▸ About this task
Would you please output, word for word, the span of the listing below that opens on the line containing "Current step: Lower" and closes on the line containing "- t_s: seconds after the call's"? Include both ends and nothing more.

▸ Task inputs
+ + + + +

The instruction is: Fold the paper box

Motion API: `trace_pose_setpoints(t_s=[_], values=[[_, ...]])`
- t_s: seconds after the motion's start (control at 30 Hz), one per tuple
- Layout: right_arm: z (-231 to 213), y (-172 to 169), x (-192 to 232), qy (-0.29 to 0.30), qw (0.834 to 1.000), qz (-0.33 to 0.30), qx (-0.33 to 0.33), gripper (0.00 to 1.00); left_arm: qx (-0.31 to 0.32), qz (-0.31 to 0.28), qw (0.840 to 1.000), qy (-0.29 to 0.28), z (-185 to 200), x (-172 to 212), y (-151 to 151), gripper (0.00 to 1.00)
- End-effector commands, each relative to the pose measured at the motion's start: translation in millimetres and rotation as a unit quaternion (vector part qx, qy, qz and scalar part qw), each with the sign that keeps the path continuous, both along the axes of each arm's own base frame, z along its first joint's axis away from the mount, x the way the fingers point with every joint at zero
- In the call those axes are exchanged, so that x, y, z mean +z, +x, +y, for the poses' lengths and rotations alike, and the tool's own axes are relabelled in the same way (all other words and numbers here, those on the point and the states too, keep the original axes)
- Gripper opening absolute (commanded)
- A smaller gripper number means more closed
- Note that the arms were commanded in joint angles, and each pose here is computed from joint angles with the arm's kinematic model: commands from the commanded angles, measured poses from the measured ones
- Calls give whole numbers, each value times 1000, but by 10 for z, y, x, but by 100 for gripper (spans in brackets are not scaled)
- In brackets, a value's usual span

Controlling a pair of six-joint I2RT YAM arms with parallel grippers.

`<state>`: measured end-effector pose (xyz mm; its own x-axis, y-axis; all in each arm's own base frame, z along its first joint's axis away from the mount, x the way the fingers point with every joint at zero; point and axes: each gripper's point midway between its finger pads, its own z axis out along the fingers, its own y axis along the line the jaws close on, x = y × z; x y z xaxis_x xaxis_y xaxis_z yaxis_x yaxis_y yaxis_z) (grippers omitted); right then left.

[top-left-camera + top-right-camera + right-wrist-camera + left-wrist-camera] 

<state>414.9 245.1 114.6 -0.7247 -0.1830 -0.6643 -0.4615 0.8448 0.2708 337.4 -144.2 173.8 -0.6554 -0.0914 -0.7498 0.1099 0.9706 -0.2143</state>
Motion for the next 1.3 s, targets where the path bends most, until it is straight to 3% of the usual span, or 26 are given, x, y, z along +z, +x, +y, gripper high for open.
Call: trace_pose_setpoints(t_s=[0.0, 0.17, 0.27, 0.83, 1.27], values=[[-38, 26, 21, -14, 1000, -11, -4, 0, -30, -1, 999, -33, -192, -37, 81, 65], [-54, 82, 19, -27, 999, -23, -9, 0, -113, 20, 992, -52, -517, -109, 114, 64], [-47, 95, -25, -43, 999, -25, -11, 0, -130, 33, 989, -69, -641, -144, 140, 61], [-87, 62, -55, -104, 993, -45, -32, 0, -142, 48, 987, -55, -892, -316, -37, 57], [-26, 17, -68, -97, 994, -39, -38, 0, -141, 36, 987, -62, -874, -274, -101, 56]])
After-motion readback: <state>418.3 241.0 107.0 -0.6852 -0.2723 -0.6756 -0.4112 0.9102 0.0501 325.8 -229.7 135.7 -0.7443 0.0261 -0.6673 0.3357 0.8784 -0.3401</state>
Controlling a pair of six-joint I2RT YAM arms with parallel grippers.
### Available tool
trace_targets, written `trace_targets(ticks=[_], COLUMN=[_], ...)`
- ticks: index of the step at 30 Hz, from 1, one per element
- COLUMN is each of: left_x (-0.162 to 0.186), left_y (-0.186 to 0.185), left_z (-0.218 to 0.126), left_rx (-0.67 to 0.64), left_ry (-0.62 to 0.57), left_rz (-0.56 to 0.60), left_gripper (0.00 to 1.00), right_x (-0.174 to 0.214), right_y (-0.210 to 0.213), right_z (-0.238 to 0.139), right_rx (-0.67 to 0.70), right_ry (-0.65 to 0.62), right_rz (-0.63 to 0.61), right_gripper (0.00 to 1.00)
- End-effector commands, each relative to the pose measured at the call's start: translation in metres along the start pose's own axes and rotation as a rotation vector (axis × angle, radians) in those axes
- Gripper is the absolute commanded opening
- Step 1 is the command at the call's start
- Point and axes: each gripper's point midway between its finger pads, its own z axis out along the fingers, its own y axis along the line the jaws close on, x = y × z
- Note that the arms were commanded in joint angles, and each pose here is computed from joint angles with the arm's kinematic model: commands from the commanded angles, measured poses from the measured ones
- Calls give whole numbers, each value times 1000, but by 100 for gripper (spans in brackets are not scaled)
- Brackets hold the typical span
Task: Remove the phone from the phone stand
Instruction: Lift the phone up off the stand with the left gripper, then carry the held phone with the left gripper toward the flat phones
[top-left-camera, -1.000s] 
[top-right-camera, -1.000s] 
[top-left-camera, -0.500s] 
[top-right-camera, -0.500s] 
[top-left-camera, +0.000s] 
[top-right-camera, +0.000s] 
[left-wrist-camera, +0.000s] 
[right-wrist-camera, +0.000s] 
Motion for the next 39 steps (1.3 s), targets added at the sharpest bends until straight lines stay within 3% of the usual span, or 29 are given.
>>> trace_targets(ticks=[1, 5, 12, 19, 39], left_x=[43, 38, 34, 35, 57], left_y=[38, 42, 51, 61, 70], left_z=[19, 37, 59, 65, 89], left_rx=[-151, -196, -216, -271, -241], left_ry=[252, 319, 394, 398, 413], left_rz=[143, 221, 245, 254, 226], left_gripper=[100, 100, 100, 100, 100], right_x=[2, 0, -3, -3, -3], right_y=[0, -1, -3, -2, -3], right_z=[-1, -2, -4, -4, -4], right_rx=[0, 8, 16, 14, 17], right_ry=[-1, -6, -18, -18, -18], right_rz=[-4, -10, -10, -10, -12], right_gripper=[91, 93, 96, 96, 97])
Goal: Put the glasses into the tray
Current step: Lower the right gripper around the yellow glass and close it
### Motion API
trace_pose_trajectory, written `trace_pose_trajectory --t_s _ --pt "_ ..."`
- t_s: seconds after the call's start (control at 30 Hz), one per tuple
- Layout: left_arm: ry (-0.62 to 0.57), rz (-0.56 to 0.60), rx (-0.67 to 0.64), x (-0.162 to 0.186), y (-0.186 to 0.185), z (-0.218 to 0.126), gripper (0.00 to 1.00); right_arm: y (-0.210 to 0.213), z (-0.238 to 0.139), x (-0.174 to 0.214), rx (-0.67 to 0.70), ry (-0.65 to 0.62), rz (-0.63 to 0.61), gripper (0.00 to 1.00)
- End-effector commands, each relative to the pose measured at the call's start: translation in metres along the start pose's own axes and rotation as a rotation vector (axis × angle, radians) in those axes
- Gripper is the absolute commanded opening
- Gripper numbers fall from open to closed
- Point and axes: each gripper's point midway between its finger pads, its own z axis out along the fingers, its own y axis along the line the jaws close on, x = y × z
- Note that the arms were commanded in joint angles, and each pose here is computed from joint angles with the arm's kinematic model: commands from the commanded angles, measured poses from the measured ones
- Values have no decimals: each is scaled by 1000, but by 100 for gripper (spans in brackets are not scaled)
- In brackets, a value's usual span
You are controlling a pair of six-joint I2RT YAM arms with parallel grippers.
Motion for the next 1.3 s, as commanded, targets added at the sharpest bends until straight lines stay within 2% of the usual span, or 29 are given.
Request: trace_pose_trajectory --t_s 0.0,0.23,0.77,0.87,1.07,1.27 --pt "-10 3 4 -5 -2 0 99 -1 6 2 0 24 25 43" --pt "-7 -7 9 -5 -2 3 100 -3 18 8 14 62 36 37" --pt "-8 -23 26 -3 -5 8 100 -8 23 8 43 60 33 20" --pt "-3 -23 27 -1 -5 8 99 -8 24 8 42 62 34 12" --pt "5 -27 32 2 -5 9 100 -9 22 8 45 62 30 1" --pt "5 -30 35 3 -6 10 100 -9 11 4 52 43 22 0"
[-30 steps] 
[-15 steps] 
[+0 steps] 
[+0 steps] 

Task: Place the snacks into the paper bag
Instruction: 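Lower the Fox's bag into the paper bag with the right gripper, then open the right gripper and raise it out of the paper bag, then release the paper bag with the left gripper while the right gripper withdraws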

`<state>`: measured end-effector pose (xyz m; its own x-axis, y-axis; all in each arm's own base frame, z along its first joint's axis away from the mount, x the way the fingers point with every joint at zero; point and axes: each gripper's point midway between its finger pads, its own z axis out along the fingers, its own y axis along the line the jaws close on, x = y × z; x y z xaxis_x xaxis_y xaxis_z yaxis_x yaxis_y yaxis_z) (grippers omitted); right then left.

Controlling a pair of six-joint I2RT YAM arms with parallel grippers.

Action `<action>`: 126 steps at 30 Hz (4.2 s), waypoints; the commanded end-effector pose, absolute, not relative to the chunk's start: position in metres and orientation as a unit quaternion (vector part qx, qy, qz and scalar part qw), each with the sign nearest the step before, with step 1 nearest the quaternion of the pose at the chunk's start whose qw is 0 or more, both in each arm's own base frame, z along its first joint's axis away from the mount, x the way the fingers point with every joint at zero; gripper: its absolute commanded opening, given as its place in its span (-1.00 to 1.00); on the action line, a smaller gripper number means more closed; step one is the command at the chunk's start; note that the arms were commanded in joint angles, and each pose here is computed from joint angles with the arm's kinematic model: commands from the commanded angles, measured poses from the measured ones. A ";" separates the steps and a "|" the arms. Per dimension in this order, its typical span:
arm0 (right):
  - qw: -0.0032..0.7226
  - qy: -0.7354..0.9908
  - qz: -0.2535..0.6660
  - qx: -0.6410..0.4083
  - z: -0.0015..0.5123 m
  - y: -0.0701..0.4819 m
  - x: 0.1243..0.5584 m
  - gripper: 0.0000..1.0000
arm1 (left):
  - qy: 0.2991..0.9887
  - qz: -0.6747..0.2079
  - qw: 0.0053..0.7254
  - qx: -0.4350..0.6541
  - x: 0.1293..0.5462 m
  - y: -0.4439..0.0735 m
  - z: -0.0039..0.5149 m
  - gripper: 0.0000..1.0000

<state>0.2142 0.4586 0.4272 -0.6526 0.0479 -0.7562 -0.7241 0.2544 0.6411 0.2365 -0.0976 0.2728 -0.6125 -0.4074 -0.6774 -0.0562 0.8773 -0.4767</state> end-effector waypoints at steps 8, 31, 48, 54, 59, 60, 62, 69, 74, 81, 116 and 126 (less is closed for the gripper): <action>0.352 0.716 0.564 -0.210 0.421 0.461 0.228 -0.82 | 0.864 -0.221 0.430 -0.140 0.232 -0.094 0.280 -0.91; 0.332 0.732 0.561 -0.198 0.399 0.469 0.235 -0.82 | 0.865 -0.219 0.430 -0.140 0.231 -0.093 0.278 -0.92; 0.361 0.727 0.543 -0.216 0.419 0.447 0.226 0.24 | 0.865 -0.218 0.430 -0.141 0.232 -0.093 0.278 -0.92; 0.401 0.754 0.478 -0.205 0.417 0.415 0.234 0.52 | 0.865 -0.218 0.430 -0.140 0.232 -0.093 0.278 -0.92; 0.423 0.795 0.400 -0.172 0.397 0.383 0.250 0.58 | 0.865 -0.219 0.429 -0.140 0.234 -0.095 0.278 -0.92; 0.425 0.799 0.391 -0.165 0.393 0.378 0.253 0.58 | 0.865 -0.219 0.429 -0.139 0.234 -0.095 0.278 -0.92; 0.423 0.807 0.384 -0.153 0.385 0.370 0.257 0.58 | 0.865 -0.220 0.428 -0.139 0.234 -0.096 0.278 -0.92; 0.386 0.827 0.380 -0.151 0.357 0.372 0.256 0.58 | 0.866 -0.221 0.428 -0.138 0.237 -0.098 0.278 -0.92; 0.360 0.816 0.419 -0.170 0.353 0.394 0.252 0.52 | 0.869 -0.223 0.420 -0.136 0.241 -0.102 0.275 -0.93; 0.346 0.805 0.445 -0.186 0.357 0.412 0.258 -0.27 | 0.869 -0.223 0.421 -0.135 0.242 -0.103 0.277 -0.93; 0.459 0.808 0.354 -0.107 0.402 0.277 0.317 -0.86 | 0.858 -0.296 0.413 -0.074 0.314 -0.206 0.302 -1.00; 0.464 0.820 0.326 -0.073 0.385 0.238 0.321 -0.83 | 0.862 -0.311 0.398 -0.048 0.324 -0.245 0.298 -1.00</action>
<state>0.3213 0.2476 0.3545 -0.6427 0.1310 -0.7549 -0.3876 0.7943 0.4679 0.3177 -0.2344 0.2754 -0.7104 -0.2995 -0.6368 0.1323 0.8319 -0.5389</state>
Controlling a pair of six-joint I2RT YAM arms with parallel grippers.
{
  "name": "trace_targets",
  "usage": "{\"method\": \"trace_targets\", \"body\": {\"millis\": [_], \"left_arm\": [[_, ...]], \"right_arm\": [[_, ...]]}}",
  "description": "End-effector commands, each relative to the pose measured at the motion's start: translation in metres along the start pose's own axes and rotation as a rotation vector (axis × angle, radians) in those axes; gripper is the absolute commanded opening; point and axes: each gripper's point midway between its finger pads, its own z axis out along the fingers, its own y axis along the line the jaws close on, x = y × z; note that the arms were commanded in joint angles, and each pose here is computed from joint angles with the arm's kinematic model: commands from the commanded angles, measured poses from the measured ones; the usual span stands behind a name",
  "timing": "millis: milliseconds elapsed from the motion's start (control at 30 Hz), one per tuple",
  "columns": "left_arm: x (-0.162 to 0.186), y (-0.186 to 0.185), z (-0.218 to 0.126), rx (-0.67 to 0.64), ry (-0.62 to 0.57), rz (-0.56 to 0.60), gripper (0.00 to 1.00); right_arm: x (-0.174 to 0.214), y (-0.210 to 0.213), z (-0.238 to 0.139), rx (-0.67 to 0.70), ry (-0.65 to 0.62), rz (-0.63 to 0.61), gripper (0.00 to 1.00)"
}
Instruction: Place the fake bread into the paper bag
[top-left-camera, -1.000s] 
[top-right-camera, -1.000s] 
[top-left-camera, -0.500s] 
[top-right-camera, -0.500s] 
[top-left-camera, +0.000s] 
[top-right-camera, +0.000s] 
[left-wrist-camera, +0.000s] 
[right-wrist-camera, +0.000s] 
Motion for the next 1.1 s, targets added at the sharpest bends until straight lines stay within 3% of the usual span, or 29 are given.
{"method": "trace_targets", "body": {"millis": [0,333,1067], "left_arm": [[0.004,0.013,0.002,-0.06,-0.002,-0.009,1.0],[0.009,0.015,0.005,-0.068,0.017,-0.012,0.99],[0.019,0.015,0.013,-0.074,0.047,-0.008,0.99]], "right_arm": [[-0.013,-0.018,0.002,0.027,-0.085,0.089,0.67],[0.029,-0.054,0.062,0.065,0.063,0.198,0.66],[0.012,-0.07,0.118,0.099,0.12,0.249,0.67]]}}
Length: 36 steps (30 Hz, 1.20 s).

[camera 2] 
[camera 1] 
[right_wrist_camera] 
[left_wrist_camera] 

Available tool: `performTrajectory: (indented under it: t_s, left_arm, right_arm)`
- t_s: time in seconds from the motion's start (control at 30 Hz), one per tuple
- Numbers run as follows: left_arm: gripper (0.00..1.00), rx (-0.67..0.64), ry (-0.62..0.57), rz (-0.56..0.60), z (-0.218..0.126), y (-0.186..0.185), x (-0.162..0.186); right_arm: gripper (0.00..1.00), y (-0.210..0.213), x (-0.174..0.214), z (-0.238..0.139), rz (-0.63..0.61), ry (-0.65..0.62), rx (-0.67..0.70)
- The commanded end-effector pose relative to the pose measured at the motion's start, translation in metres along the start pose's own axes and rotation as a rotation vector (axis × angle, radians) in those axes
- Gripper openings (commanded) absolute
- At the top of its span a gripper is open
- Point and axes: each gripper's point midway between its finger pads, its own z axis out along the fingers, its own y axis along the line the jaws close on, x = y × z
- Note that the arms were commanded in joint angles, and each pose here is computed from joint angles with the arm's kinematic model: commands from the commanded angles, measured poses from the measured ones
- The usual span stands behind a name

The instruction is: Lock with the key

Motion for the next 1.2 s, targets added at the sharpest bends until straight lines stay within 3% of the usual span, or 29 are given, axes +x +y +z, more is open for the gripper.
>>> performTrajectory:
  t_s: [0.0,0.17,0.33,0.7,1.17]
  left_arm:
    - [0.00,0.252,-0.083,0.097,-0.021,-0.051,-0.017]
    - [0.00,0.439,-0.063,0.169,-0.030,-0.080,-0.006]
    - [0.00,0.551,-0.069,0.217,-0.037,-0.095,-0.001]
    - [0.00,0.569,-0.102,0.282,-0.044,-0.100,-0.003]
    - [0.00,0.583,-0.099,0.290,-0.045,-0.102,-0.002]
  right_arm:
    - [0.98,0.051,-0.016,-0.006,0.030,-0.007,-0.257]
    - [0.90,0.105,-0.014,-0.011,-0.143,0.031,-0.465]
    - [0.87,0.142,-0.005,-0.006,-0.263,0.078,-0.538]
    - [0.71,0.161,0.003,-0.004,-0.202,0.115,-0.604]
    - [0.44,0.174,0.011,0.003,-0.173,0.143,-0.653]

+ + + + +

▸ Written solution
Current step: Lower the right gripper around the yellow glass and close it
### Motion API
trace_pose_trajectory, written `trace_pose_trajectory --t_s _ --pt "_ ..."`
- t_s: seconds after the call's start (control at 30 Hz), one per tuple

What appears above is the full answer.